Introduction to the Maplab Framework

Terminology

  • Map: A representation of the environment generated through mapping and used for localization.

  • Mapping: The process in which the robot builds a model of the environment by fusing the output from one or multiple sensors.

  • Localization: The process in which the robot infers its position relative wrt. a model of the environment.

  • SLAM: Simultaneous Localization and Mapping is the process which the robot alternates between localization and mapping to build a map in a previously unknown environment while at the same time localizing from it.

  • Landmark A point which was visible from multiple consecutive camera images. Given this information the point’s position can be triangulated.

  • Loop-Closure: The process of recognizing previously visited places which allows the robot to correct for any error accumulated during exploration of the environment. Similar to us humans recognizing places which then tells us sth. about where we are in the world.

  • Dense-Reconstruction: The process of building a 3d-model with a high number of 3d-points from images.

Overview

A modern autonomous robotic system is composed of many software building blocks (SLAM, path planning, scene interpretation), most of them depending on some form of localization and mapping. Therefore, there is a need for an API that allows these different elements to communicate, with as little interdependency as possible.

The Long-Term Localization Loop

In order for a robot to be able to perform long-term operations the above algorithms need to be tightly integrated s.t. they can complement one another. We call this combination the Lifelong Localization Loop:

https://cloud.githubusercontent.com/assets/966785/6546069/2a4ce0b2-c5a4-11e4-8613-ddcf5e8b0591.png

  • Online localization and registration: Real-time ego-motion estimation (SLAM) from the robot’s sensors is combined with updates from a previously known map (Localization).
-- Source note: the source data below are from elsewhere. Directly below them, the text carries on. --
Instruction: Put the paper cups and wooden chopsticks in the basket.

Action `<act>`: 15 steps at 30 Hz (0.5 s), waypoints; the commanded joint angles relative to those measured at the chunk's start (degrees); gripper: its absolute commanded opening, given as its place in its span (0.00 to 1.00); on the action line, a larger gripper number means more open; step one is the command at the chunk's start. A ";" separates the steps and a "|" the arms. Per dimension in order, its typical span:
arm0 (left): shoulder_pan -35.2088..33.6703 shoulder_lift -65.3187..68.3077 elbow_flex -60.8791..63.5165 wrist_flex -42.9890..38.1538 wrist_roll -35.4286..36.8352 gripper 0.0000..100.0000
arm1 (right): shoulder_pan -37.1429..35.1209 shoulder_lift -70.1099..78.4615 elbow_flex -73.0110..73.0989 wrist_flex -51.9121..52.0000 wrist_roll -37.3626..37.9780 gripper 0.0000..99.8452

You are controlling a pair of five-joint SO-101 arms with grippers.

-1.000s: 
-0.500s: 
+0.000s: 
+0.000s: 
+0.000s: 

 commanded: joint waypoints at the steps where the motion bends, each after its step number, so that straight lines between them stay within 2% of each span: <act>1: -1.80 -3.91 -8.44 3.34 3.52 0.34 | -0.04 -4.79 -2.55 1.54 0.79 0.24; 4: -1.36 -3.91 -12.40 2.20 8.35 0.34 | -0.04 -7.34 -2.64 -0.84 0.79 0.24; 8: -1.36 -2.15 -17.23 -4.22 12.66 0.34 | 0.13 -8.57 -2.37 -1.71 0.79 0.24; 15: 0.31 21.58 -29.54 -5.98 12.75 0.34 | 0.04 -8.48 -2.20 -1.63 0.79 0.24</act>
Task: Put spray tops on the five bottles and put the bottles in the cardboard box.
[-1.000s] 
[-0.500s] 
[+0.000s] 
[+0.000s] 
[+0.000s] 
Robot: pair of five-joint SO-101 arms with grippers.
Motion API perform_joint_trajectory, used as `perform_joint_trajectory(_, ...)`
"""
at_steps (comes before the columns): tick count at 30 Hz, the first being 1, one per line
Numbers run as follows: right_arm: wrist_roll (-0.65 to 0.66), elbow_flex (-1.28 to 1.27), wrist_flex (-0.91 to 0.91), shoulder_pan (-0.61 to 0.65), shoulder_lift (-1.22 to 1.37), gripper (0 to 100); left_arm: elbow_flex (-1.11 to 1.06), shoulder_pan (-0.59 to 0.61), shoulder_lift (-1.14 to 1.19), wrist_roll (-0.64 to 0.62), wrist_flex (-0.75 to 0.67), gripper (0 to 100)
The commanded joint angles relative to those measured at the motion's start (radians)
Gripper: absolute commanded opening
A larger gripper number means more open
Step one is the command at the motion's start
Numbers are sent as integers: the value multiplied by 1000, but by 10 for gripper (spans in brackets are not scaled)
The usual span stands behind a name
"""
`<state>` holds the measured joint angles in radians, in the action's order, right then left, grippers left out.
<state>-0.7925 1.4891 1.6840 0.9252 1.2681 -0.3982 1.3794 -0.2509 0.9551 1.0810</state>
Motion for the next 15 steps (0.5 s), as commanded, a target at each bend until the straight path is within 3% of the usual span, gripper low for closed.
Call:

This allows the robot to continuously estimate it’s pose in a global frame of reference and thus execute it’s tasks.

  • Offline geometric alignment: The data captured online by the agents needs to be aligned and registered to previously known reference data such as models of buildings or maps created by other agents. This is most commonly done by using loop-closure algorithms. The combined data is then jointly optimized to achieve the best (maximum likelihood) estimate for all involved quantities (3d-structure, trajectories etc.)

  • Map summarization: In order to generate a compact representation of the environment we need to remove redundant information from the maps and focus on the most informative parts. The resulting model should contain only the part of the data which is most informative for localization (step 1).

  • 3d-reconstruction: In order for the robot to be able to avoid obstacles and navigate the environment it is important to build a richer representation of the environment than what is given by the SLAM algorithm from step 1.